**PROBLEM REQUIREMENTS**
From the entries below, copy exactly the lines from the one that contains "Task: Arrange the" through the one that contains "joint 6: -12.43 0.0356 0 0", both included, and only those.

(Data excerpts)
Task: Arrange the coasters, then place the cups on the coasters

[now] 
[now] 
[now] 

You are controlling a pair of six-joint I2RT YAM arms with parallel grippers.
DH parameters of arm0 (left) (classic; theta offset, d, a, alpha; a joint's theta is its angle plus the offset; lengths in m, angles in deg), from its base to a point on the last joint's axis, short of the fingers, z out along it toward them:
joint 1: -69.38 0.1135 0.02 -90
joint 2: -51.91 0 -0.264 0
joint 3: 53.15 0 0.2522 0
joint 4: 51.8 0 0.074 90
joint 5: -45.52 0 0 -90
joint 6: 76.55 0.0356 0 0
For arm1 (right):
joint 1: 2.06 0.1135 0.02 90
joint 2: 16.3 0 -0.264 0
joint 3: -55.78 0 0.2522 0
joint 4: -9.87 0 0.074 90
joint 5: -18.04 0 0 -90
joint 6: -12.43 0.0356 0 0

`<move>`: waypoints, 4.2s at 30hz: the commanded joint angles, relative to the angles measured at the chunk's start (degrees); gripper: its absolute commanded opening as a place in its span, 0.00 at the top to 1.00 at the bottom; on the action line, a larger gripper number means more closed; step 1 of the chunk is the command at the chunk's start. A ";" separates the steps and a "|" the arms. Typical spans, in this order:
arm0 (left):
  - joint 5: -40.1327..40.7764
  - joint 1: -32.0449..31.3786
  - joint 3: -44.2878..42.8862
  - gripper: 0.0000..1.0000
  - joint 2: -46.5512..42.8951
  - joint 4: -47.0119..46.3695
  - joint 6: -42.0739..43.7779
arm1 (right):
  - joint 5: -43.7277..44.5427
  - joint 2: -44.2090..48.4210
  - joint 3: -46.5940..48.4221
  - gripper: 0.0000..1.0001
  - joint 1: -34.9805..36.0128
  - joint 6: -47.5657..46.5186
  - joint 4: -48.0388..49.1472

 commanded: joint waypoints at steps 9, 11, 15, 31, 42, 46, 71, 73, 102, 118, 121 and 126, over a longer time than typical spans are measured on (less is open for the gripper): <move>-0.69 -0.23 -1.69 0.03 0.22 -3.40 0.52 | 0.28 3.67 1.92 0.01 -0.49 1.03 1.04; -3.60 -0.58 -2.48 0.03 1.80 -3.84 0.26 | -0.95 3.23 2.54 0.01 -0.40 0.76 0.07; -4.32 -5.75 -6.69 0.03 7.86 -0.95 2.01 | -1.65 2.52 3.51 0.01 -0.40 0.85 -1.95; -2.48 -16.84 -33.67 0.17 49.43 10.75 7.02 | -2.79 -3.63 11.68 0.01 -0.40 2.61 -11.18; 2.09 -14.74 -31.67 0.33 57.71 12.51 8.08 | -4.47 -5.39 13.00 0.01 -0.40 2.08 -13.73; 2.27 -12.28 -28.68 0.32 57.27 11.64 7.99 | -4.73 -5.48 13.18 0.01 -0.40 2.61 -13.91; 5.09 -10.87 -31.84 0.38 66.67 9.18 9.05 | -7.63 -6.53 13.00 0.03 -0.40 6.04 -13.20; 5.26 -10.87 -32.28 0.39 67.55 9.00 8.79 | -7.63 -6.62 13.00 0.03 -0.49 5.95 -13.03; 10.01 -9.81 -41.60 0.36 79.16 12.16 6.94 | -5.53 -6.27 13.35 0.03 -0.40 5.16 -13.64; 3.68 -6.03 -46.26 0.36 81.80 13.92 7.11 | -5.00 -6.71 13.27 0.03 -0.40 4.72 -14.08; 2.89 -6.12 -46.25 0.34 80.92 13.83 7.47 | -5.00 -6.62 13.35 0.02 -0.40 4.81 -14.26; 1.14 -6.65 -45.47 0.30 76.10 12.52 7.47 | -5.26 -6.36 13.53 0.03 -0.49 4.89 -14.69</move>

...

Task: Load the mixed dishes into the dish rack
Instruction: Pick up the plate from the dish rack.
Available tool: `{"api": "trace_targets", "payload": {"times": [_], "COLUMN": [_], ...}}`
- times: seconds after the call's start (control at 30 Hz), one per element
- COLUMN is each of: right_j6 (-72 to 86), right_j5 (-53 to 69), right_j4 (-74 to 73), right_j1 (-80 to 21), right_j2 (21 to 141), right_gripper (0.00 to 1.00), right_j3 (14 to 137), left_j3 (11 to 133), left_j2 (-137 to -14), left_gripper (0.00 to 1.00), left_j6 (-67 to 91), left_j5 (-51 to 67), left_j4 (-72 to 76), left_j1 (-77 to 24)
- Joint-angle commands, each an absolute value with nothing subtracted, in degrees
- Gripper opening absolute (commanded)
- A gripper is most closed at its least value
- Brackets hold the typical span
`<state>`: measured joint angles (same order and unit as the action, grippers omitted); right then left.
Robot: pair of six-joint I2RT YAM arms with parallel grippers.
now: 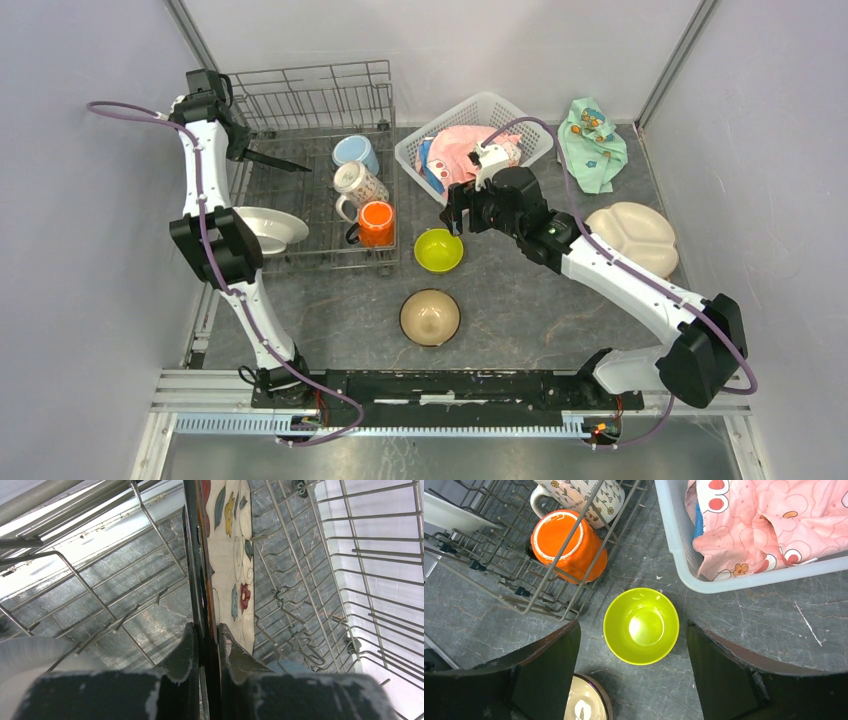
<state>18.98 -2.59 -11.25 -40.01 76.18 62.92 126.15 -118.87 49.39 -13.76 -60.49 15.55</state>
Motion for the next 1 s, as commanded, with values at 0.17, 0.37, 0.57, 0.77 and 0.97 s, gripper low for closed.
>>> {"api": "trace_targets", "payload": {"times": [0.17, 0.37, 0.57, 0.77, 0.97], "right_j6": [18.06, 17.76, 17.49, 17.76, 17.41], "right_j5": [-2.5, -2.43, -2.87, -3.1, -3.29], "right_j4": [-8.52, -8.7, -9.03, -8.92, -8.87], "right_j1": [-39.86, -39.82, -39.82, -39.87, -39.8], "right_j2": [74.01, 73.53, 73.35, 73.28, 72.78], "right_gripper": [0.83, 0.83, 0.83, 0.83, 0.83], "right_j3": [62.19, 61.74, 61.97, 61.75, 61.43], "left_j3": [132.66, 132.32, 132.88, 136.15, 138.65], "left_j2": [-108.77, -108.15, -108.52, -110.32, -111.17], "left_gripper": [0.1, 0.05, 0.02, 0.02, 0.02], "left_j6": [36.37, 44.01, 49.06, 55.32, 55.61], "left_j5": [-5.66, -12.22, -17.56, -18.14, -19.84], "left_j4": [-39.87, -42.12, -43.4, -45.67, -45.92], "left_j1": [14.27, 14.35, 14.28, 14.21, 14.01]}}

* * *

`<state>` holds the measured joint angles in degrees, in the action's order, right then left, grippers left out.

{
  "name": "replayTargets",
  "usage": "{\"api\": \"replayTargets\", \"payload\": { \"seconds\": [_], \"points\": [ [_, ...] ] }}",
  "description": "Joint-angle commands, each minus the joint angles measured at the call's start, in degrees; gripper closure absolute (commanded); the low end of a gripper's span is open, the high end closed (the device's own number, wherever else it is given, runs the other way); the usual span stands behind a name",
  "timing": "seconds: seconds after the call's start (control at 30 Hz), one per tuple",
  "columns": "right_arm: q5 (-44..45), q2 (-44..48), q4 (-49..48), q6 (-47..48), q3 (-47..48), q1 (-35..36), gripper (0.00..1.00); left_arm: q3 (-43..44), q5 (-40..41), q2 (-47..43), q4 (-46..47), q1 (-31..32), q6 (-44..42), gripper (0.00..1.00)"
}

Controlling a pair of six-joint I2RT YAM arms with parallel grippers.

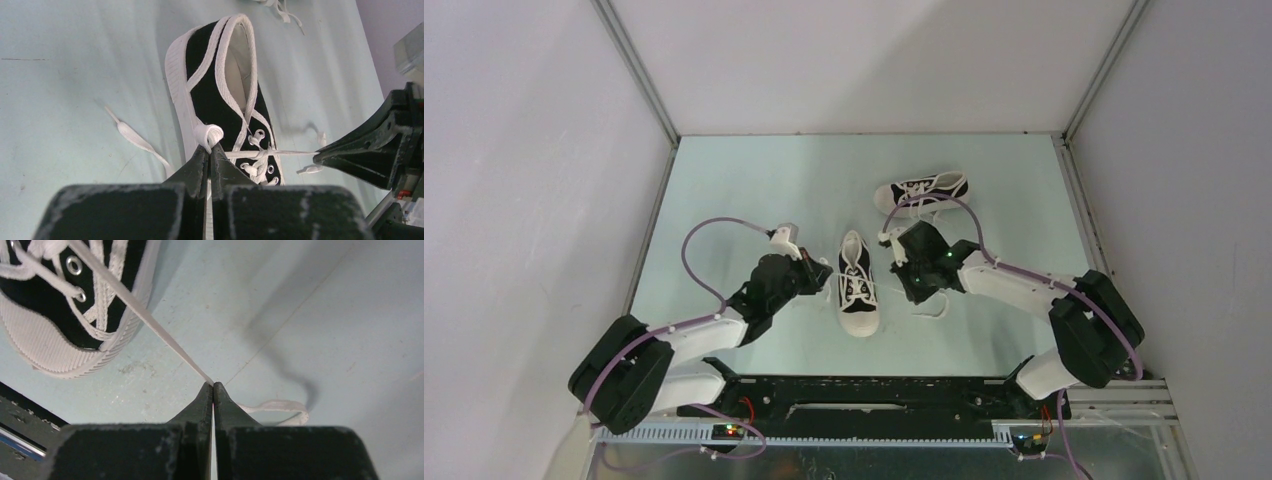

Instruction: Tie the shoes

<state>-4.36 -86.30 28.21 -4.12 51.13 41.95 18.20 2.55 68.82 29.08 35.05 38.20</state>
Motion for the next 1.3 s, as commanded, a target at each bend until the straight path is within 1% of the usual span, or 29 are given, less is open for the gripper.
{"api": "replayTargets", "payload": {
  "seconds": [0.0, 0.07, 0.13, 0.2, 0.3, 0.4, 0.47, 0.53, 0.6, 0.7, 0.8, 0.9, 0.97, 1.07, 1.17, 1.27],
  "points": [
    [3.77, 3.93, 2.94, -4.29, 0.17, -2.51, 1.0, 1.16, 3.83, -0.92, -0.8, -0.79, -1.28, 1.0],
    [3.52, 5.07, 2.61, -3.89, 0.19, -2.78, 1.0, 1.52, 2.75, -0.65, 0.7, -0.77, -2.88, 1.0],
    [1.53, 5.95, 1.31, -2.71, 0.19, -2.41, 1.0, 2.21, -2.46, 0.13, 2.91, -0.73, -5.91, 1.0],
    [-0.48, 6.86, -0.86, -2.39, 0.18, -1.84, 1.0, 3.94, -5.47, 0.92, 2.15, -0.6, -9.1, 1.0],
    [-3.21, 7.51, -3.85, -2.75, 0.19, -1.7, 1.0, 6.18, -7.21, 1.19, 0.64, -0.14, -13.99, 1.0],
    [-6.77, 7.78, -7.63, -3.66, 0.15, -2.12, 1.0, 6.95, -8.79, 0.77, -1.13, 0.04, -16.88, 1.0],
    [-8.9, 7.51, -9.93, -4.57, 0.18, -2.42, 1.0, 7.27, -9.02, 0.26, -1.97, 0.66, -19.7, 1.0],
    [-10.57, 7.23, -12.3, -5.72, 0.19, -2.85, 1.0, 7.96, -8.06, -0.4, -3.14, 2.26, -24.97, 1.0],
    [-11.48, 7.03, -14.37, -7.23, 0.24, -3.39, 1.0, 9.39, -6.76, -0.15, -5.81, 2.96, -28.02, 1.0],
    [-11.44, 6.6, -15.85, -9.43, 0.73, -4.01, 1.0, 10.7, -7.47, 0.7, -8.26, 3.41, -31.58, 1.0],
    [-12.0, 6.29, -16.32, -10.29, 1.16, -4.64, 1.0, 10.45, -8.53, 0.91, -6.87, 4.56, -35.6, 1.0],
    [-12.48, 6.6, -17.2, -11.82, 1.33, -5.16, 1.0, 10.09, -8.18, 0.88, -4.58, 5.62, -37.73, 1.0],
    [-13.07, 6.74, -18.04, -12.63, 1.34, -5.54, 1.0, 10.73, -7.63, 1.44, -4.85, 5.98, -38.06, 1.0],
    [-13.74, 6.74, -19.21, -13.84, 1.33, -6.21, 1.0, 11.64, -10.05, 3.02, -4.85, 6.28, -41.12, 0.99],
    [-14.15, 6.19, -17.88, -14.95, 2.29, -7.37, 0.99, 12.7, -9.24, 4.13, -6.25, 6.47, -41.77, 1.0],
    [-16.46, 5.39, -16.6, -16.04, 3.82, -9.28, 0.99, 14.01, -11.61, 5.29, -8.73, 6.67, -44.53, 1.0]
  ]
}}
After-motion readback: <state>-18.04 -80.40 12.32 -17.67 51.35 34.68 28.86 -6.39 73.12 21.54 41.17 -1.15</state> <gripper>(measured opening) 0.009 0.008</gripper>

**RESPONSE BELOW**
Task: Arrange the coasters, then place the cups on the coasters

[now] 
[now] 
[now] 

You are controlling a pair of six-joint I2RT YAM arms with parallel grippers.
DH parameters of arm0 (left) (classic; theta offset, d, a, alpha; a joint's theta is its angle plus the offset; lengths in m, angles in deg), from its base to a point on the last joint's axis, short of the fingers, z out along it toward them:
joint 1: -69.38 0.1135 0.02 -90
joint 2: -51.91 0 -0.264 0
joint 3: 53.15 0 0.2522 0
joint 4: 51.8 0 0.074 90
joint 5: -45.52 0 0 -90
joint 6: 76.55 0.0356 0 0
For arm1 (right):
joint 1: 2.06 0.1135 0.02 90
joint 2: 16.3 0 -0.264 0
joint 3: -55.78 0 0.2522 0
joint 4: -9.87 0 0.074 90
joint 5: -18.04 0 0 -90
joint 6: -12.43 0.0356 0 0

No further output is required.